WHAT IS BEING ASKED ->
Copy the line containing "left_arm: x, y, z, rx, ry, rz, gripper", then all lines after it up to and including the final line of the material, exactly and without additions.

DATASET EXTRACT ->
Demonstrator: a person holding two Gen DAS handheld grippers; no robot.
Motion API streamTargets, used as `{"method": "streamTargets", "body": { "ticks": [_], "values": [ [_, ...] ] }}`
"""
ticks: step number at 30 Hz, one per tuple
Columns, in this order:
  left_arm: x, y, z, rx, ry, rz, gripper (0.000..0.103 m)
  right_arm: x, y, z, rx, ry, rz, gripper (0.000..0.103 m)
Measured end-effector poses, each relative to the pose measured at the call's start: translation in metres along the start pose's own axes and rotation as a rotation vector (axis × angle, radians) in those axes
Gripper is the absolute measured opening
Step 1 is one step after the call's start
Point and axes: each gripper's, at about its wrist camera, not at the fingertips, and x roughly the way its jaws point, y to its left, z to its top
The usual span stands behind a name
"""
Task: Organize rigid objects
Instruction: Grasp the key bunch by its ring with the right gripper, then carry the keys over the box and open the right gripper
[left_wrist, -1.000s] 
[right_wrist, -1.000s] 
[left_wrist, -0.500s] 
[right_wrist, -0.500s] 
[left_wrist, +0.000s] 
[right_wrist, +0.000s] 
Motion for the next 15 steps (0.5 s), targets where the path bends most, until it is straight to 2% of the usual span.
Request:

OUTPUT BELOW ->
  left_arm: x, y, z, rx, ry, rz, gripper (0.000..0.103 m)
  right_arm: x, y, z, rx, ry, rz, gripper (0.000..0.103 m)
Measured end-effector poses, each relative to the pose measured at the call's start: translation in metres along the start pose's own axes and rotation as a rotation vector (axis × angle, radians) in those axes
Gripper is the absolute measured opening
Step 1 is one step after the call's start
Point and axes: each gripper's, at about its wrist camera, not at the fingertips, and x roughly the way its jaws point, y to its left, z to its top
The usual span stands behind a name
"""
Task: Organize rigid objects
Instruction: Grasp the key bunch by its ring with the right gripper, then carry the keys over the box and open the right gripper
[left_wrist, -1.000s] 
[right_wrist, -1.000s] 
[left_wrist, -0.500s] 
[right_wrist, -0.500s] 
[left_wrist, +0.000s] 
[right_wrist, +0.000s] 
Motion for the next 15 steps (0.5 s), targets where the path bends most, until it is straight to 2% of the usual span.
Request:

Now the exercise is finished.